_WHAT IS EXPECTED_
Would you go through the records below and copy each line with the string "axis"?

Excerpts from a dataset:
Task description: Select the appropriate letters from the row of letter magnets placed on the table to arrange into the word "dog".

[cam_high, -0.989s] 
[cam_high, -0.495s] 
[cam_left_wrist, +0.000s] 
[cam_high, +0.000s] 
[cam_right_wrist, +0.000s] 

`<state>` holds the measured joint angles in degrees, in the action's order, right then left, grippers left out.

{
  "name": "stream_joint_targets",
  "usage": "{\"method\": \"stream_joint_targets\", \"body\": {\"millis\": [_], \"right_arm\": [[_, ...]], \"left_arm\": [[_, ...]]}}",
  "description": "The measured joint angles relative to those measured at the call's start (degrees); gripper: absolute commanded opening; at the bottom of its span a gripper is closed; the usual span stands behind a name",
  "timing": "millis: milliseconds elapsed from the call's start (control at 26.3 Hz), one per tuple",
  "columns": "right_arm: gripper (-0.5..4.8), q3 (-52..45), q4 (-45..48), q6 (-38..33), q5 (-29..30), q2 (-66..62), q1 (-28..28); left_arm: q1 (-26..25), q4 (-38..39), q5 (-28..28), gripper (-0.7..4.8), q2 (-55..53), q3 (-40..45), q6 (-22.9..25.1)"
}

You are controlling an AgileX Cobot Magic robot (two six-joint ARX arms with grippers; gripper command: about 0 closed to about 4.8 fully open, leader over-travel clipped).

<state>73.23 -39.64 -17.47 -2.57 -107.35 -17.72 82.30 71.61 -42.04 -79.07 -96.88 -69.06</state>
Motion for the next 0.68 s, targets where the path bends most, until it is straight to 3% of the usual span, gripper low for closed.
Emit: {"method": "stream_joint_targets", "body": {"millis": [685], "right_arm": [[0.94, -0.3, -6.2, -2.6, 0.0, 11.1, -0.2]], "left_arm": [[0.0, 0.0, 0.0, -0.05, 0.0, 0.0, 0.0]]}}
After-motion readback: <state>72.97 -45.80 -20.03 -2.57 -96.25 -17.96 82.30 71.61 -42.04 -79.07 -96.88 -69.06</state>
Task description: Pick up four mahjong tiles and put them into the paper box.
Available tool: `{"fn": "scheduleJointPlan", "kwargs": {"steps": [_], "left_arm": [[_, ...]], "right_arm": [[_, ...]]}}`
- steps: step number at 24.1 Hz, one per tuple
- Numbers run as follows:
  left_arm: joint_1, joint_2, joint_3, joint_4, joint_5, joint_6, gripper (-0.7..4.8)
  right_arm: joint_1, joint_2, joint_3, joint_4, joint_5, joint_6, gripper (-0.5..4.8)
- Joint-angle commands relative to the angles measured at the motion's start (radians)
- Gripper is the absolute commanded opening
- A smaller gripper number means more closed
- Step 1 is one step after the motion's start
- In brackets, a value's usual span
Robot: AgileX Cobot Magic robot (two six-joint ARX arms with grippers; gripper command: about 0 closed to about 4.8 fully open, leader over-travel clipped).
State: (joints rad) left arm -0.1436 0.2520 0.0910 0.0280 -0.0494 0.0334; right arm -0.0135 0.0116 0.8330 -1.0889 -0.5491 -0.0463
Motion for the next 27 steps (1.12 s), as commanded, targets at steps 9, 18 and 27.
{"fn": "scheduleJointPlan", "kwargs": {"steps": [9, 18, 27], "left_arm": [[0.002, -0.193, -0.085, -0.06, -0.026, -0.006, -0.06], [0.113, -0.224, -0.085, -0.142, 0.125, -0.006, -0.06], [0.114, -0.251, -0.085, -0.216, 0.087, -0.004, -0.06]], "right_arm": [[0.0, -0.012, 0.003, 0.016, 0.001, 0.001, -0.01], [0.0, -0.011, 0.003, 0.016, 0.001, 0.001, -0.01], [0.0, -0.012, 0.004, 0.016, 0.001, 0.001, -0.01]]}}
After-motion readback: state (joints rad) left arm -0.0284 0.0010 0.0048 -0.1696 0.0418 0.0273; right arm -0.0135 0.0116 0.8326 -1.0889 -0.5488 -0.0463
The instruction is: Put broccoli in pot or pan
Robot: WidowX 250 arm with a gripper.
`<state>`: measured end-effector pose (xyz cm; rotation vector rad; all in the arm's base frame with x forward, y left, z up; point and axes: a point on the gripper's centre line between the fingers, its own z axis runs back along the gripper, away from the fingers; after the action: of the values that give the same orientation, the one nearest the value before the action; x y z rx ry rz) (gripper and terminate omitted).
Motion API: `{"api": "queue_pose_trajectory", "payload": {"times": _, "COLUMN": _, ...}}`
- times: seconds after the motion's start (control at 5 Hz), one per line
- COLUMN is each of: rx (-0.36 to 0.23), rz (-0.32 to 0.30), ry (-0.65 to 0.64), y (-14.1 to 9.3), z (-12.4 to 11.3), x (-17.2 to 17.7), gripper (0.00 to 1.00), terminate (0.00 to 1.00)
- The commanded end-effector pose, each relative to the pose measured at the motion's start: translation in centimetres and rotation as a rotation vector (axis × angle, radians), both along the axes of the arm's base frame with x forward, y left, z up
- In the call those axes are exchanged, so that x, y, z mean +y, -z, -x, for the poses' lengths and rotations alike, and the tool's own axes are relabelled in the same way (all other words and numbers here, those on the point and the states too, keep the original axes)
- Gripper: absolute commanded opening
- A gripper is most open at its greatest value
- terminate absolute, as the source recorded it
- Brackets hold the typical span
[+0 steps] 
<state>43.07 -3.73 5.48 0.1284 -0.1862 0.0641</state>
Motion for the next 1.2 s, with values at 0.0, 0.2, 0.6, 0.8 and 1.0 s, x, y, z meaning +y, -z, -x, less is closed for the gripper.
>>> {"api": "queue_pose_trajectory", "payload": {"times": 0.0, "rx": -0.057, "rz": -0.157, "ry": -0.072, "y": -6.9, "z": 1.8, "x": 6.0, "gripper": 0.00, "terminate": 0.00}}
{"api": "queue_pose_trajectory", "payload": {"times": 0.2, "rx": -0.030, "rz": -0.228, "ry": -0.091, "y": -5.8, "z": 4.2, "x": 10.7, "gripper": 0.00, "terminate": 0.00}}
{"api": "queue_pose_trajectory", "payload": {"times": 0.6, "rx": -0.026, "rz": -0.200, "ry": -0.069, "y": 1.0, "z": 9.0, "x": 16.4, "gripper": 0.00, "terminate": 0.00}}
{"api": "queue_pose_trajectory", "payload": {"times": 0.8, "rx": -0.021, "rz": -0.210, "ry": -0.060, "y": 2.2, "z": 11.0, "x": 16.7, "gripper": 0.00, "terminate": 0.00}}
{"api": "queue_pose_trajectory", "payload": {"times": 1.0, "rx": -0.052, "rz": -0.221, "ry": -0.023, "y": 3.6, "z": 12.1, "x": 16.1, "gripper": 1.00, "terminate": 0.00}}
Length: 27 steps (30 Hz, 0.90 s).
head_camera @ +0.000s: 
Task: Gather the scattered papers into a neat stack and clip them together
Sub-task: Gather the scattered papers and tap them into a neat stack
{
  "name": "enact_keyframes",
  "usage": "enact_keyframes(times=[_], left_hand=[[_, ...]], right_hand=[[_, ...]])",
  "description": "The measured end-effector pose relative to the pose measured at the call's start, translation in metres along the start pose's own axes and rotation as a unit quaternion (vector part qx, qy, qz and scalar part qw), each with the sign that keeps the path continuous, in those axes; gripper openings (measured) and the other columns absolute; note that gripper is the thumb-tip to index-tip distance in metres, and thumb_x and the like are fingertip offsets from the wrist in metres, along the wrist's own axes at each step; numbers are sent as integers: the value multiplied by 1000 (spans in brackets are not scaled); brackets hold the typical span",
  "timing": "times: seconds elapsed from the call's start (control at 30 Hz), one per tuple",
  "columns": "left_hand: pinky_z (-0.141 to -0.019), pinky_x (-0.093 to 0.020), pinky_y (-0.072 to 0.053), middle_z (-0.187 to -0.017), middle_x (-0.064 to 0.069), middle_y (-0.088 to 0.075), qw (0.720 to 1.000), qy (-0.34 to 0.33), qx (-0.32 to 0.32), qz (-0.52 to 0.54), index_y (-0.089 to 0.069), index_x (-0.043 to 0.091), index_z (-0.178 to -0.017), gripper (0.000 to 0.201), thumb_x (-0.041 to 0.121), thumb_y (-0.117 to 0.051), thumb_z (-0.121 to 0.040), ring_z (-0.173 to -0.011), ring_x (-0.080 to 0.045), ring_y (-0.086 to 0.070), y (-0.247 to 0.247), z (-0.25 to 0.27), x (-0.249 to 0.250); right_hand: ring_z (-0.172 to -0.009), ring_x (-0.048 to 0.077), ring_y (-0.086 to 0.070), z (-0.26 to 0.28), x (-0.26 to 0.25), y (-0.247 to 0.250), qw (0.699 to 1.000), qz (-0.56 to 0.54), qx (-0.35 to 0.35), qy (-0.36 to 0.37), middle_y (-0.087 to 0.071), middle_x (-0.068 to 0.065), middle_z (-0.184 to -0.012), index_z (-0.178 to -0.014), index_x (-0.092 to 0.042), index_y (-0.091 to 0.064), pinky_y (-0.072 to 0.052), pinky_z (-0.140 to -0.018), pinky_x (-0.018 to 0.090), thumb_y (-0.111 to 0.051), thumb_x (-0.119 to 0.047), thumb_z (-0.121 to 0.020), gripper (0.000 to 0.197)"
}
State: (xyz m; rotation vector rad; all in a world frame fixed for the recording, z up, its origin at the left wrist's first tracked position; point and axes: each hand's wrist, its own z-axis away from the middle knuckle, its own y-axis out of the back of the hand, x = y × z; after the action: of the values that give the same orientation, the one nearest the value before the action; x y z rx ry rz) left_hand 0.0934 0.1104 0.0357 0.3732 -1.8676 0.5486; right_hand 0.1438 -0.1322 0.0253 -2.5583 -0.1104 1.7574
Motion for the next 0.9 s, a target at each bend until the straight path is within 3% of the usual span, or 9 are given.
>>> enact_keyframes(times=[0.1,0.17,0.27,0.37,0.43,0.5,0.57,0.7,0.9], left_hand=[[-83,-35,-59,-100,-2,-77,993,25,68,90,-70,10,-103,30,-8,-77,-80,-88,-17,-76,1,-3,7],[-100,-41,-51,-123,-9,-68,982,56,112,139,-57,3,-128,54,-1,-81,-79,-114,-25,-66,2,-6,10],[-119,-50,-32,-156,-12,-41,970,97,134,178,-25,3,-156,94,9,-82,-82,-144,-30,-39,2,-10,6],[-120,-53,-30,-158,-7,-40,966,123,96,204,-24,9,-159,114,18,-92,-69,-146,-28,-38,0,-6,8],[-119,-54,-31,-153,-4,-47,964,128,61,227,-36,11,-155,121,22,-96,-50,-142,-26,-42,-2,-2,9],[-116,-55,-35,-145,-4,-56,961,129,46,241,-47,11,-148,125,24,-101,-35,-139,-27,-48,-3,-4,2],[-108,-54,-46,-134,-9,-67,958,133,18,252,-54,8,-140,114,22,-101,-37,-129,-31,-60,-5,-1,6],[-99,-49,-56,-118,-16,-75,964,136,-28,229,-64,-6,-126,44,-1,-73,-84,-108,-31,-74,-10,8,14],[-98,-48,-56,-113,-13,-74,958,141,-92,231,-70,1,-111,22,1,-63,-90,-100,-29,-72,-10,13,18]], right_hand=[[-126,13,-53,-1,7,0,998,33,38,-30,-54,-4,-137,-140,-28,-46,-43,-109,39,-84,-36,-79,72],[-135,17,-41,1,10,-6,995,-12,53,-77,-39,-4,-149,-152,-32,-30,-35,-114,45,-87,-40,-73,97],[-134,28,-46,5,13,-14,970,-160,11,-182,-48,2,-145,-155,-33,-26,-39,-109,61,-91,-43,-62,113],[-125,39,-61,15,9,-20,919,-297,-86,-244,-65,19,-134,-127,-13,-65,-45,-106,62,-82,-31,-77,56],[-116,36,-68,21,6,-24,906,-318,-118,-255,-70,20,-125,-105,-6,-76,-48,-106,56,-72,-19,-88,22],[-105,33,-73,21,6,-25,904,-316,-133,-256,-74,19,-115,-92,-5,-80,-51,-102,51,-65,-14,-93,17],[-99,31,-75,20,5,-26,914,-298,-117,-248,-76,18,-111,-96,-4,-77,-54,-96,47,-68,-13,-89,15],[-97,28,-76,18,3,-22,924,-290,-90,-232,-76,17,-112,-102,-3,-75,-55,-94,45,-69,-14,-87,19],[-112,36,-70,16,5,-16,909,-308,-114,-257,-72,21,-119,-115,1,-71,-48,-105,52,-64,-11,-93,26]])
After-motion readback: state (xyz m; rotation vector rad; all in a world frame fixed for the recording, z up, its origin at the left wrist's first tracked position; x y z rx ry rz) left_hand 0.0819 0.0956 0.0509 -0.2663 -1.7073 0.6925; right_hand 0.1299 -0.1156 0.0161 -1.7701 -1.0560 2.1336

_RESPONSE_
`<state>`: measured end-effector pose (xyz cm; rotation vector rad; all in the arm's base frame with x forward, y left, z up; point and axes: a point on the gripper's centre line between the fingers, its own z axis runs back along the gripper, away from the fingers; after the action: of the values that give the same orientation, the one nearest the value before the action; x y z rx ry rz) (gripper and terminate omitted).
- The commanded end-effector pose, each relative to the pose measured at the motion's start: translation in centimetres and rotation as a rotation vector (axis × angle, radians), both along the axes of the arm's base frame with x forward, y left, z up
State: (xyz m; rotation vector rad; all in a world frame fixed for the recording, z up, its origin at the left wrist's first tracked position; point and axes: each hand's wrist, its own z-axis away from the middle knuckle, its own y-axis out of the back of the hand, x = y × z; after the action: of the values that give the same orientation, the one nearest the value before the action; x y z rx ry rz) left_hand 0.0934 0.1104 0.0357 0.3732 -1.8676 0.5486; right_hand 0.1438 -0.1322 0.0253 -2.5583 -0.1104 1.7574

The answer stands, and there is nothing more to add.